Please pay attention to that we need to post our ideas before 25 April.

some references:

  1. https://github.com/X-lab2017/open-digger/issues/552
  2. https://github.com/X-lab2017/open-digger/issues/878
  3. https://github.com/X-lab2017/open-digger/issues/896
xgdyp commented 1 year ago

Idea 1

a community analysis case based on GitHub social network.

Description:In OpenDigger, we are currently missing the exploration of graph metrics. So I think if we This task is mainly to explore GitHub collaboration from the perspective of social network.

Expected outcomes: A case similar to others in notebook

Skills: python, pytorch

xgdyp commented 1 year ago

refactor OpenDigger by sql query builder

Description:Complex and long SQL is difficult to maintain, this is not conducive to the development of the project. One of the ways to solve this problem is to create SQL through SQL builder, which can help us reduce the difficulty of reading SQL, especially subquery. So we want to explore whether there is a mature framework that can help OpenDigger. In Python, we can use pypika which is a python pkg supporting some of clickhouse sql syntax. So what we need to do is to investigate in detail whether it can cover our sql, and whether it will really improve OpenDigger.

If yes, we can refactor Python kernel first as OSPP task. I think I can follow up on this project.

Expected outcomes: metrics generated by python sql builder

Skills: python typescript javascript SQL

references: https://github.com/didi/gendry https://github.com/sqlkata/querybuilder https://github.com/ibis-project/ibis https://github.com/doug-martin/goqu

xgdyp commented 1 year ago

Data Quality Assurance & Metrics Explanation by case

During the development of indicators, we need to verify whether the written sql gets the correct query results.Our previous approach was to select a repo and compare the data manually. At the same time, sometimes the data is missing, and we are often not sure whether our implements are wrong or the data is abnormal. This approach is inefficient and error-prone.

So we need some DQA mechanism to finish data-check and metric check automatically.

Further more, I think we can add a dataset and using this for metrics explanation. e.g. the result of one metric runs on this dataset is 10. and we can clearly understand which records make this metric 10, and display these records

references: https://help.aliyun.com/document_detail/116897.html

xgdyp commented 1 year ago

hi @frank-zsy , do you have any more idea? And we need to select two from them because we only have 2 spots.

frank-zsy commented 1 year ago

@xgdyp I think all the 3 tasks are great for OSPP task.

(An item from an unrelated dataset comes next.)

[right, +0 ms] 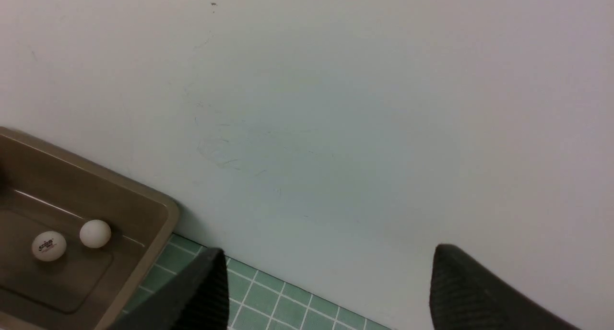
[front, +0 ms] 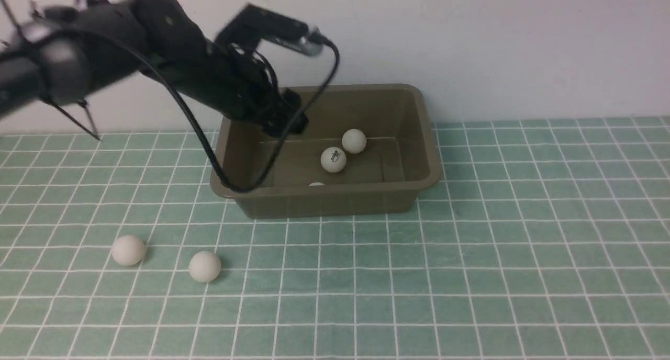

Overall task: Put the table tennis balls in the box on the green coffee tablecloth.
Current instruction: 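Drop the ball into the bin, then reach for and grasp a ping pong ball on the table beside the basket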

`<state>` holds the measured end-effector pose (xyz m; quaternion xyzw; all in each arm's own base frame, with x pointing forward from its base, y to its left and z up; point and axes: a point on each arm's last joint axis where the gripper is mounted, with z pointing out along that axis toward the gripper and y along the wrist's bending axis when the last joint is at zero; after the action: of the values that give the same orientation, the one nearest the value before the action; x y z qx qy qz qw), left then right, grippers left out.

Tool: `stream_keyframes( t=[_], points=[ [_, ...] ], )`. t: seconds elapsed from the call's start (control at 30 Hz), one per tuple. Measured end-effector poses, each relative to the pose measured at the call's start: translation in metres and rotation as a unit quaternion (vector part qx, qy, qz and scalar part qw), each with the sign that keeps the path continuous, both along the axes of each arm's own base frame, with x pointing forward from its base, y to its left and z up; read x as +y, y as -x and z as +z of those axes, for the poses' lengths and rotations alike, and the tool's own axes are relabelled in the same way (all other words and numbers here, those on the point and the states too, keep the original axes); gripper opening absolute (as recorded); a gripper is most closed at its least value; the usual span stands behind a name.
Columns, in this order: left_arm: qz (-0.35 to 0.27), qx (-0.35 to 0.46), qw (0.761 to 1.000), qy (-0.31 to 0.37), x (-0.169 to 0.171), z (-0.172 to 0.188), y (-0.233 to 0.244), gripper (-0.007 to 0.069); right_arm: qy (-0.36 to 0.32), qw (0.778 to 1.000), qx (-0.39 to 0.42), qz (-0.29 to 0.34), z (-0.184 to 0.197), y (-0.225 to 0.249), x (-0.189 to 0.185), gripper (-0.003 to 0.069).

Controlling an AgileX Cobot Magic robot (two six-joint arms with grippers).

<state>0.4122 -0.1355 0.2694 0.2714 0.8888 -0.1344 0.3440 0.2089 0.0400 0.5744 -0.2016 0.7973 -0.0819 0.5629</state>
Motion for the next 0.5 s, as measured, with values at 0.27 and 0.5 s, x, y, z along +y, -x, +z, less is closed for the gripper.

But there are some tricky points about the tasks.

So I think the last 2 may work.

xgdyp commented 1 year ago

OK, for the first task, what I hope is to get a case, which includes how to build a graph from the raw logs in clickhouse, and use this graph for analysis. I think we don't need to use our own graph database (the way to build a graph network may also be different), its purpose is to provide user with a graph analysis tutorial

frank-zsy commented 1 year ago

So we don't really need a graph database and we only need to load the data from ClickHouse and build graph in memory and get the metrics? This is doable but may not lead to large scale metric data export due to the performance issue.

xgdyp commented 1 year ago

This is doable but may not lead to large scale metric data export due to the performance issue.

That's a problem but I think it should be within the acceptable range. It may focus on the analysis of some communities (like paddlepaddle hackthon) rather than all.

frank-zsy commented 1 year ago

OK, if you insist to add this task to OSPP, I am fine with it. But in the future, if we have a public graph database for global collaboration network, we may need a code refactoring for the network metric implementation.